When the service restarts next time, it detects the annotation that identifies Debug mode startup and enters Debug mode startup, with the pod status as running.

  1. When the service enters Debug mode, the service pod displays as normal status. You can enter the pod using the following command
kubectl --namespace ${namespace} exec -ti ${pod_name} bash
  1. Manually start the service in Debug mode. After entering the pod, modify the relevant ports in the configuration file and manually execute the start_xx.sh script. The script directory is /opt/apache-doris/xx/bin.

FE needs to modify query_port, and BE needs to modify heartbeat_service_port, to avoid the crashed node still being accessible through the service in Debug mode and causing traffic misdirection.

Exit Debug Mode

After locating the issue, exit Debug mode by deleting the corresponding pod with the following command. The service then starts in normal mode.

kubectl delete pod ${pod_name} --namespace ${namespace}
Tip

After entering the pod, you must modify the port information in the configuration file before manually starting the corresponding Doris components.

  • For FE, modify the query_port=9030 configuration. The default path is /opt/apache-doris/fe/conf/fe.conf.
  • For BE, modify the heartbeat_service_port=9050 configuration. The default path is /opt/apache-doris/be/conf/be.conf.

Service Scaling

Scaling Doris on K8s is achieved by modifying the replicas field of the corresponding component in the DorisCluster resource. You can either edit the resource directly or use commands.

Get DorisCluster Resources

Use the command kubectl --namespace {namespace} get doriscluster to get the name of deployed DorisCluster (dcr for short) resources. In this document, we use doris as the namespace.

kubectl --namespace doris get doriscluster
NAME FESTATUS BESTATUS CNSTATUS BROKERSTATUS
doriscluster-sample available available

Scale Resources

All K8s operations are performed by modifying resources to a final state, with the Operator service automatically handling the operation. Scaling can be done by entering edit mode directly with kubectl --namespace {namespace} edit doriscluster {dcr_name} to modify the replicas value of the corresponding spec. After saving and exiting, Doris Operator completes the operation. You can also scale different components using the following commands.

Scale FE

  1. View the current number of FE services
kubectl --namespace doris get pods -l "app.kubernetes.io/component=fe"
NAME READY STATUS RESTARTS AGE
doriscluster-sample-fe-0 1/1 Running 0 10d
  1. Scale FE
kubectl --namespace doris patch doriscluster doriscluster-sample --type merge --patch '{"spec":{"feSpec":{"replicas":3}}}'
  1. Verify the scaling result
kubectl --namespace doris get pods -l "app.kubernetes.io/component=fe"
NAME READY STATUS RESTARTS AGE
doriscluster-sample-fe-2 1/1 Running 0 9m37s
doriscluster-sample-fe-1 1/1 Running 0 9m37s
doriscluster-sample-fe-0 1/1 Running 0 8m49s

Scale BE

  1. View the current number of BE services
kubectl --namespace doris get pods -l "app.kubernetes.io/component=be"
NAME READY STATUS RESTARTS AGE
doriscluster-sample-be-0 1/1 Running 0 3d2h
  1. Scale BE
kubectl --namespace doris patch doriscluster doriscluster-sample --type merge --patch '{"spec":{"beSpec":{"replicas":3}}}'
  1. Verify the scaling result
kubectl --namespace doris get pods -l "app.kubernetes.io/component=be"
NAME READY STATUS RESTARTS AGE
doriscluster-sample-be-0 1/1 Running 0 3d2h
doriscluster-sample-be-2 1/1 Running 0 12m
doriscluster-sample-be-1 1/1 Running 0 12m

Node Scale-In

For node scale-in, Doris-Operator currently does not provide good support for safe node decommissioning. You can still reduce the replicas attribute of cluster components to reduce the number of FE or BE nodes. This directly stops the node to take it offline. The current version of Doris-Operator does not implement decommission for safe replica migration before going offline. This may cause some issues. Note the following:

  • Taking a BE node offline rashly when a table has only a single replica will definitely result in data loss. Avoid this operation as much as possible.
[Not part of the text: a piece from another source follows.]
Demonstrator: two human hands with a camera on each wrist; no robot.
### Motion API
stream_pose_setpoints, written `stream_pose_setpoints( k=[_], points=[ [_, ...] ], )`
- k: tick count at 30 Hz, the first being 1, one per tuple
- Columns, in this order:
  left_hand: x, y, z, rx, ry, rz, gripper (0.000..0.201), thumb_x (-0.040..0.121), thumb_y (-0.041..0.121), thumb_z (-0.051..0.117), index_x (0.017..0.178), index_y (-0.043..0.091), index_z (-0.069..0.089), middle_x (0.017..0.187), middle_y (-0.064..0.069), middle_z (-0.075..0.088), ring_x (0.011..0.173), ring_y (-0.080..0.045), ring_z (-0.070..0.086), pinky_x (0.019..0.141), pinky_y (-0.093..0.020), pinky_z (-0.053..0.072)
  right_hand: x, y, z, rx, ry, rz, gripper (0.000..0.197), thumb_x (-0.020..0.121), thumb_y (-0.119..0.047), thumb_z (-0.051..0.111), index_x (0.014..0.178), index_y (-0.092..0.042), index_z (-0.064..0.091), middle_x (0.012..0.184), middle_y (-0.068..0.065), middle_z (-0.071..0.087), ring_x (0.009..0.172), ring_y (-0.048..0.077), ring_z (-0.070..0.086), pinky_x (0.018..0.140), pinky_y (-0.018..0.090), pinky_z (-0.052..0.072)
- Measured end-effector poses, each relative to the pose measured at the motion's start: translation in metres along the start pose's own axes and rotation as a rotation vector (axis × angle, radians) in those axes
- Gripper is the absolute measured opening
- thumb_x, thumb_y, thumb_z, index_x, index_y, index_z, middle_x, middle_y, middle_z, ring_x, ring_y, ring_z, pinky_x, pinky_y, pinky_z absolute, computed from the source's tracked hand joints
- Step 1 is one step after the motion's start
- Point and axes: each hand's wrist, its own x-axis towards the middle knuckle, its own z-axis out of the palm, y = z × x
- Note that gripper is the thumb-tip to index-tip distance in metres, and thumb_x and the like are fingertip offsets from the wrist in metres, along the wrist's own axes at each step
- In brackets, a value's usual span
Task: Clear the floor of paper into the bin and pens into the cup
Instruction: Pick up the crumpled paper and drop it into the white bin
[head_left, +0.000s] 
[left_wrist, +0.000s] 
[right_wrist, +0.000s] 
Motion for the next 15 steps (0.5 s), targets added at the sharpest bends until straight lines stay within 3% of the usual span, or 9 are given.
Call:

  • Avoid arbitrarily taking FE Follower nodes offline, as it may cause metadata corruption and affect the service.

  • FE Observer type nodes can be taken offline arbitrarily without risk.

  • CN nodes do not hold data replicas and can be taken offline arbitrarily. However, this will lose the remote data cache on that CN node, causing some performance regression for data queries in the short term.

Upgrade Doris Cluster

Upgrading the Doris cluster as a whole requires upgrading BE first, then FE. Doris Operator implements rolling smooth upgrades for each component based on Kubernetes' rolling update feature.

Notes Before Upgrade

  • It is recommended to perform upgrade operations during off-peak business hours.

  • During the rolling upgrade process, connections to closed nodes will become invalid, causing request failures. For such businesses, it is recommended to add retry capability on the client side.

  • Before upgrading, you can read the General Upgrade Manual to understand some principles and considerations during the upgrade.

  • Before the upgrade, the compatibility of data and metadata cannot be verified. Therefore, the cluster upgrade must avoid scenarios with single-replica data and a single FE FOLLOWER node in the cluster.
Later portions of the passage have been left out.